Re:Can someone explain this to me? (Score:5, Informative)
Testing large numbers for primality is time consuming, but quick tests can eliminate nearly all composite numbers.
More precisely probabilistic primality testing can be used to ensure that a number is not composite to any required degree of certainty. For example, with the Miller-Rabin test, each time you run the test you have a 3/4 chance of discovering that the number is not prime (assuming it's not). So, you run the test enough time to achieve the degree of certainty you desire. If you run it 100 times and each time the result is "prime", then there is only a 1 in 10^-13 chance that it is composite. Given that level of assurance, it's very reasonable to simply say "it's prime".
If it's not prime then the key will be significantly easier to break, but we just ensure that the odds of that are negligible and go about our business.
Re:Can someone explain this to me? (Score:5, Informative)
Some software, such as GPG, uses primality tests that don't actually converge to arbitrary certainty regardless of the number of iterations, because certain rare types of non-primes known as "pseudoprimes", which satisfy tests that usually only prime numbers satisfy, will pass all iterations. For example, GPG uses the Fermat primality test [wikipedia.org], which will always pass Carmichael numbers [wikipedia.org]. Since Carmichael numbers are extremely rare, though, it doesn't make a whole lot of practical difference.
(The Miller-Rabin test that you mention doesn't have any such category of pseudoprime.)
Re:Bad math... (Score:4, Informative)
Re:Can someone explain this to me? (Score:2, Informative)
No real point to this post, just a memory from 1987.
Re:Can someone explain this to me? (Score:3, Informative)
you could crack a 768-bit RSA in... roughly guessed... ...a third of a day.
Sorry, no. That doesn't take into account the fact that some parts can't be run in parallel on many home computers.
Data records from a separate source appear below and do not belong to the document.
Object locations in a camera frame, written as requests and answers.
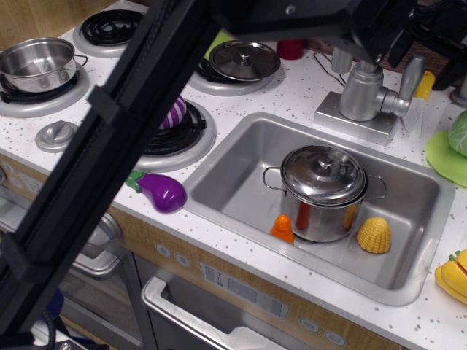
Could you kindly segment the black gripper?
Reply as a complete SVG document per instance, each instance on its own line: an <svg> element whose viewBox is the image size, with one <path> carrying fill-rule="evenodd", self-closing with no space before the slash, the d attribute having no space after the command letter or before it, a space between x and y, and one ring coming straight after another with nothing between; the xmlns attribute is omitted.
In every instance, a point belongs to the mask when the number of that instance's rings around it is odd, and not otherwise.
<svg viewBox="0 0 467 350"><path fill-rule="evenodd" d="M395 68L414 43L448 60L436 76L434 91L445 90L466 76L466 2L418 1L412 21L390 52Z"/></svg>

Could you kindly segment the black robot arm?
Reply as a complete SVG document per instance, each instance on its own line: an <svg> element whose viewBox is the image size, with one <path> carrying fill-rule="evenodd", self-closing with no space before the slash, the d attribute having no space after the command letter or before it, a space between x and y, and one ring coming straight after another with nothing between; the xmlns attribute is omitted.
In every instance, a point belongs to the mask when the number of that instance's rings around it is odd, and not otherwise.
<svg viewBox="0 0 467 350"><path fill-rule="evenodd" d="M1 240L1 344L31 328L221 29L320 37L378 63L414 27L415 1L155 1L14 233Z"/></svg>

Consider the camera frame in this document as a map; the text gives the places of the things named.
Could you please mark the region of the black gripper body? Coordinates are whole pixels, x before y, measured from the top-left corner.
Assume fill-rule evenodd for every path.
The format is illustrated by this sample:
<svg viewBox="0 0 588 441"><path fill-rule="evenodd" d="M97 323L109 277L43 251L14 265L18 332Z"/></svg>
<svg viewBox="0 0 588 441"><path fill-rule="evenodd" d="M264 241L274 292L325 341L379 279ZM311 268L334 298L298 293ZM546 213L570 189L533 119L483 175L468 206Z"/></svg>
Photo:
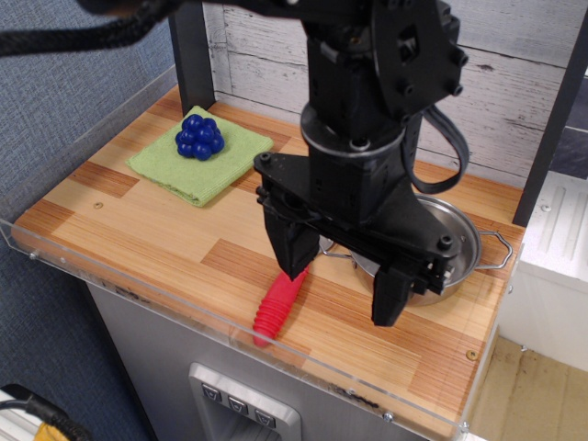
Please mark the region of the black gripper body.
<svg viewBox="0 0 588 441"><path fill-rule="evenodd" d="M260 153L258 201L279 216L441 293L456 237L419 202L398 149L380 155Z"/></svg>

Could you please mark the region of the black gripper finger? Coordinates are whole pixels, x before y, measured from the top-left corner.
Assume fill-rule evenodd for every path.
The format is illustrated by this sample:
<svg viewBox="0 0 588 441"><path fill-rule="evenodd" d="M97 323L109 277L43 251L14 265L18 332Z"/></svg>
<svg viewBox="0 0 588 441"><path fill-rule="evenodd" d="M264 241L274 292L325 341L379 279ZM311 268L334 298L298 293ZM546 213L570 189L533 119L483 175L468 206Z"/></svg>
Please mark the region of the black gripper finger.
<svg viewBox="0 0 588 441"><path fill-rule="evenodd" d="M319 233L303 222L286 219L264 208L267 236L277 263L294 280L319 251Z"/></svg>
<svg viewBox="0 0 588 441"><path fill-rule="evenodd" d="M400 317L410 294L410 279L392 268L380 268L374 278L371 319L391 327Z"/></svg>

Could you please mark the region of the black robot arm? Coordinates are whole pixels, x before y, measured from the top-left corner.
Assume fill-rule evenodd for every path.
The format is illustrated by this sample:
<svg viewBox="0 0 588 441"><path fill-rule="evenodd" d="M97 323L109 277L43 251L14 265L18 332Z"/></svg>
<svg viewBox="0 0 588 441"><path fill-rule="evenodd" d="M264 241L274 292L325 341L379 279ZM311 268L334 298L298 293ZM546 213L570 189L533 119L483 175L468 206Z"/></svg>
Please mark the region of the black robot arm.
<svg viewBox="0 0 588 441"><path fill-rule="evenodd" d="M262 153L254 169L266 232L280 267L296 277L326 237L376 263L371 318L392 326L410 297L445 287L457 236L417 199L454 187L414 172L420 125L469 149L437 107L461 91L468 58L459 22L442 1L244 1L267 17L297 19L307 38L305 156Z"/></svg>
Not to mention that the longest part, sieving, for a number this size, needs about 1 GB of RAM free, which I'd think people would be likely to notice and shut down pretty quickly...
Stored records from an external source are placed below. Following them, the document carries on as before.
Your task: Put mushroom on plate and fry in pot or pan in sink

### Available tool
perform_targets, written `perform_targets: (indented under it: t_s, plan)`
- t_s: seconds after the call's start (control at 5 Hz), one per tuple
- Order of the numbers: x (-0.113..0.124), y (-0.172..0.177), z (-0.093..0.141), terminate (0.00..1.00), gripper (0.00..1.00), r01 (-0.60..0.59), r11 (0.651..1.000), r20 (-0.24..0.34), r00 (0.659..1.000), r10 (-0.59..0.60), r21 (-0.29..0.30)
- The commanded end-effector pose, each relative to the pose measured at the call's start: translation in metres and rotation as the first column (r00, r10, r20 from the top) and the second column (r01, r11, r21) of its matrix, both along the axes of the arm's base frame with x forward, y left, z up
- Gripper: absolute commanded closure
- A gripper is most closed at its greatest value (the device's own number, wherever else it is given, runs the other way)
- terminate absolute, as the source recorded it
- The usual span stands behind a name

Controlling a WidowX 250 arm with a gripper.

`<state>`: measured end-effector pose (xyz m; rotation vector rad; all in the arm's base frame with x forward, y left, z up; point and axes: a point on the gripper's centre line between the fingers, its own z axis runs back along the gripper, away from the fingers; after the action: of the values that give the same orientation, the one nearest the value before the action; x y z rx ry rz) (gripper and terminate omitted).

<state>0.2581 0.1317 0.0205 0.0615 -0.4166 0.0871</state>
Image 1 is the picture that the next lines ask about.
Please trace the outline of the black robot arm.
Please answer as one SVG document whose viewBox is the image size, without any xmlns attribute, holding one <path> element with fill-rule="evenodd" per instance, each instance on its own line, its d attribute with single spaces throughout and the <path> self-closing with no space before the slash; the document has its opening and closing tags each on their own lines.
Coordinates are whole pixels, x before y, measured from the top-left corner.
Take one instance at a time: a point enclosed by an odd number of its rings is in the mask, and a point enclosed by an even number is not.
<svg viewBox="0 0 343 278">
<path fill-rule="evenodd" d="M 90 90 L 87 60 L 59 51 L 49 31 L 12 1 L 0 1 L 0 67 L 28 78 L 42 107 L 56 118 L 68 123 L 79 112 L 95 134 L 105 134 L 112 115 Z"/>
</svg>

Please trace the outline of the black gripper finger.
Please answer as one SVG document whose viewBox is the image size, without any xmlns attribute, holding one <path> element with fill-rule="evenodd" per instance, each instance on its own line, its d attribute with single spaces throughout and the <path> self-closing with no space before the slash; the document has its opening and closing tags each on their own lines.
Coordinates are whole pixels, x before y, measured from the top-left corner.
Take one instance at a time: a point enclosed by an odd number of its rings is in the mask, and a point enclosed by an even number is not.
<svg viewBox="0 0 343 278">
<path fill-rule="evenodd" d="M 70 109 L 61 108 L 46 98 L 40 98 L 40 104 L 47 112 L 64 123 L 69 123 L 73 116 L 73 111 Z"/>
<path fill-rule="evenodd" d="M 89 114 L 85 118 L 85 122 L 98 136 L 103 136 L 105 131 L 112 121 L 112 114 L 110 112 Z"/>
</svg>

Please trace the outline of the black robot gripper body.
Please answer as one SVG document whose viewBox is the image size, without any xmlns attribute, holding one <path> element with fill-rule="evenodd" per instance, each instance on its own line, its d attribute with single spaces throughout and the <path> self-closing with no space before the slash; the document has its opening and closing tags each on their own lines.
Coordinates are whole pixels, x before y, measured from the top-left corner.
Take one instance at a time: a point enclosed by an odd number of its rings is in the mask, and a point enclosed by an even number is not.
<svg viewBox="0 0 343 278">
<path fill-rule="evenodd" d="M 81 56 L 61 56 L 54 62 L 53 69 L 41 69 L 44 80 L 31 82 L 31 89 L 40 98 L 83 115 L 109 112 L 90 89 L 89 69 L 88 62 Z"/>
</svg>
Sieving is the step that takes the most time, in this case 1500 CPU years ("On a single core 2.2 GHz AMD Opteron processor with 2 GB RAM per core, sieving would have taken about fifteen hundred years."), but can easily be run in parallel. Let's say you have access to 100,000 cores, each with at least 1 GB of RAM that you can use (read the PDF...). It will now take you 5.475 days to do the sieving.
Polynomial selection can, like sieving, be easily distributed, and is a relatively trivial task with 100,000 cores available. (roughly 20 CPU years, or under 2 botnet-hours, and a non-enormous amount of RAM)
The hard parts are the final steps: filtering, building a matrix, solving it, and finding the factors. You basically need one or more supercomputers to do it, with at least one of them having 1 TB of RAM and fast access to 5 TB of data. To do it like they did, you'd also need to write your own block Wiedmann implementation. If not, you'd have to use the block Lanczos, which can only be run on a single computer/supercomputer/cluster.
Doubtless, someone could botnet enough computing power to sieve for an RSA-768 key in a matter of weeks, but to actually finish it and get the factors would require an expensive supercomputer, be it purchased, (better hope whatever's behind that key is valuable...and thank goodness that they were stupid enough to use just a 768-bit key on it) botnetted, (good luck to get one and not have anyone notice!) or otherwise acquired.